US wants more durable houses for Rohingyas
The US wants semi-durable houses for the Rohingyas and allowing them income-generating activities in Cox's Bazar as part of the policy to cut cost for the refugees.
Janine Wynne, deputy assistant secretary of State of the Bureau of Population, Refugee and Migration offered the idea during a meeting with acting Foreign Secretary Rear Admiral (retd) Khurshed Alam and foreign ministry's Director General (Myanmar) Mia Md Mainul Kabir at the ministry yesterday.
They discussed the challenges faced by the Rohingyas as well as Bangladesh as the humanitarian assistance for the Rohingya is declining because of global challenges elsewhere.

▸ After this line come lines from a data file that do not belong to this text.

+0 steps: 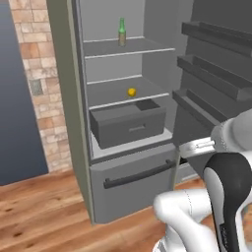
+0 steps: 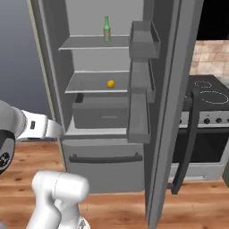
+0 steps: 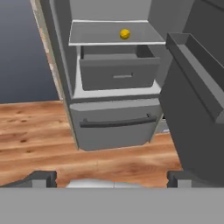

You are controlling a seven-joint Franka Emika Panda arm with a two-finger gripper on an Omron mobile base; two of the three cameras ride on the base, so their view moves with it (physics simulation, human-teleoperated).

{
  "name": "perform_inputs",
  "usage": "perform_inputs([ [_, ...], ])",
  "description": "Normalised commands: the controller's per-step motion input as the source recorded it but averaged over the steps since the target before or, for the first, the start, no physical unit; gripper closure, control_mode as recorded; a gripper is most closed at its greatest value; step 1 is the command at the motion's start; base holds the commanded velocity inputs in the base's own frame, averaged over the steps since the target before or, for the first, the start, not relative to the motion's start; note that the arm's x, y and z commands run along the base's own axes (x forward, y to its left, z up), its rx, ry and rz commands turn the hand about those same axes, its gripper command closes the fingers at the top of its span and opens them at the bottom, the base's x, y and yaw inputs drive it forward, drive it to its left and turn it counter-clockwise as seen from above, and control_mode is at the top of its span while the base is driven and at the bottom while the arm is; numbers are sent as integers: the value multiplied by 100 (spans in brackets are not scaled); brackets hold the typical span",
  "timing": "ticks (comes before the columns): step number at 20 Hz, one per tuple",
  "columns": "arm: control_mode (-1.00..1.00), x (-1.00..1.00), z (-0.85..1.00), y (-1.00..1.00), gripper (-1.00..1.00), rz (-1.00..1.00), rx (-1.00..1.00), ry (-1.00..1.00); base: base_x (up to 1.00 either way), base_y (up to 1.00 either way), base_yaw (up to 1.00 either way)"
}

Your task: Place the beer on the top shelf of the fridge to keep it out of children's reach, and place the lemon and squash on lower shelves for easy access.

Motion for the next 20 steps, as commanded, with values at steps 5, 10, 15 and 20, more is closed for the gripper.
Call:
perform_inputs([
  [5, 100, 0, 0, 0, -100, 0, 0, 0, -100, 6, -15],
  [10, 100, 0, 0, 0, -100, 0, 0, 0, -96, 0, -44],
  [15, 100, 0, 0, 0, -100, 0, 0, 0, -55, 0, -60],
  [20, 100, 0, 0, 0, -100, 0, 0, 0, -3, 0, -62],
])
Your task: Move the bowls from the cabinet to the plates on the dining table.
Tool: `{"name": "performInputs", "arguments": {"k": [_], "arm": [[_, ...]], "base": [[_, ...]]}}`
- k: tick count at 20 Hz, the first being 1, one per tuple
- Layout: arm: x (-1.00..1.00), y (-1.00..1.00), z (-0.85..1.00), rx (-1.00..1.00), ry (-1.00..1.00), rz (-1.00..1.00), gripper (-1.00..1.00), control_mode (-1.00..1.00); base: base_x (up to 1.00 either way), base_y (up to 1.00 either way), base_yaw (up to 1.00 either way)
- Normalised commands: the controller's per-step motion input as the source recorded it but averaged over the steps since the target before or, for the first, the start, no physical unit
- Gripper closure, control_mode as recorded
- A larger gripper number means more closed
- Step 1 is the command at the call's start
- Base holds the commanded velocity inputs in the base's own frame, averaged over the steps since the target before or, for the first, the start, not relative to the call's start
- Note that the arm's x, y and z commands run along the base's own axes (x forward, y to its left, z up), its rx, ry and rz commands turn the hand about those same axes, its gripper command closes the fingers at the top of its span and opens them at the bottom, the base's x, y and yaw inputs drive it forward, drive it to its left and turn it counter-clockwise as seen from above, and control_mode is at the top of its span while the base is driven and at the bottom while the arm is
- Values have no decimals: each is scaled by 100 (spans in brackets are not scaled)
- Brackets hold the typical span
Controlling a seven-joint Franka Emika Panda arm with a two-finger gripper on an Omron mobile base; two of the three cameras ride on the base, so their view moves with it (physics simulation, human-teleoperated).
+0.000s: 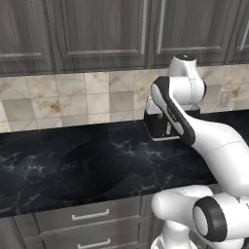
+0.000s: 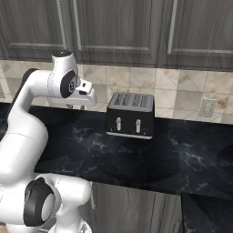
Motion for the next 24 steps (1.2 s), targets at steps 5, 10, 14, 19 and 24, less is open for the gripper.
{"name": "performInputs", "arguments": {"k": [5,10,14,19,24], "arm": [[-7,0,0,0,0,2,-100,-100],[-2,0,0,0,0,0,-100,-100],[-8,0,3,1,-5,0,-100,-100],[-6,1,5,1,-15,0,-100,-100],[-5,14,0,0,-7,0,-100,-100]], "base": [[0,0,0],[0,0,0],[0,0,0],[0,0,0],[0,0,0]]}}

As of August this year, the funding for the Rohingyas was only 30 percent of the required $875 million. Early this year, food ration has also been slashed from $12 a month to $8 per month for each Rohingya.
A foreign ministry official told this correspondent that the UN has developed a plastic-made semi-durable model house.

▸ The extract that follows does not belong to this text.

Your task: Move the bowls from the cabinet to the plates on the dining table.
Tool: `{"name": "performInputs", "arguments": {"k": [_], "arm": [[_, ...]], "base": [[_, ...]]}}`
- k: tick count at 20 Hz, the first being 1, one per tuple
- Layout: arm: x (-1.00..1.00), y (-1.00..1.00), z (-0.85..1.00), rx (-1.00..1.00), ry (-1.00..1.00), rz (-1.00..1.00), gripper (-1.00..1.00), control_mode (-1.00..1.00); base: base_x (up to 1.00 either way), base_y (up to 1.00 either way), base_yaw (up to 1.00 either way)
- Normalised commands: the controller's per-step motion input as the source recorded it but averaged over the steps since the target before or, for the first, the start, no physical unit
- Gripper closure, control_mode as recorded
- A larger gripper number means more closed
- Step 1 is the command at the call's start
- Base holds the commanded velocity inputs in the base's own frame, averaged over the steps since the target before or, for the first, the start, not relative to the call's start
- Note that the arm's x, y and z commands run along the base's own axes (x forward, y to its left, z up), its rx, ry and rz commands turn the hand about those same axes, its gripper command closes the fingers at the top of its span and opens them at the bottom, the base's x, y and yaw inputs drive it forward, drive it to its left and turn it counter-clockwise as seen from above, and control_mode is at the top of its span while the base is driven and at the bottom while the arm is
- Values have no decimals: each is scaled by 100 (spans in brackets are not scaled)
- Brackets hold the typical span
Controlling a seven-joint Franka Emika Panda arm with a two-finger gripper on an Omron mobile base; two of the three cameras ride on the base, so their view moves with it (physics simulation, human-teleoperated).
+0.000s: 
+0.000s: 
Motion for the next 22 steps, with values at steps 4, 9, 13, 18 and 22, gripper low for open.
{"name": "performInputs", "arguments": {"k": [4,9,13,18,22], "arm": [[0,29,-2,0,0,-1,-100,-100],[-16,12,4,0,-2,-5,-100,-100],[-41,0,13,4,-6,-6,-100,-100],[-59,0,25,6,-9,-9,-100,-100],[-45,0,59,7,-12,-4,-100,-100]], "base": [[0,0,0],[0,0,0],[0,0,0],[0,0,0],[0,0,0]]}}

"Wynne said that type of housing could be cost-effective. We agreed to the spirit of the proposal, but said that the use of plastic would be hazardous for the environment. Then she said we can be creative in how we do that," he said.
On the issue of involving the Rohingyas in income-generating activities, the official said, Bangladesh government would not agree to that.
Janine Wynne said that the US has been the largest donor for the Rohingyas' humanitarian assistance and will continue to provide the support.
"We said we want Rohingya repatriation because that is the ultimate solution. She said the repatriation should be sustainable," the foreign ministry official said.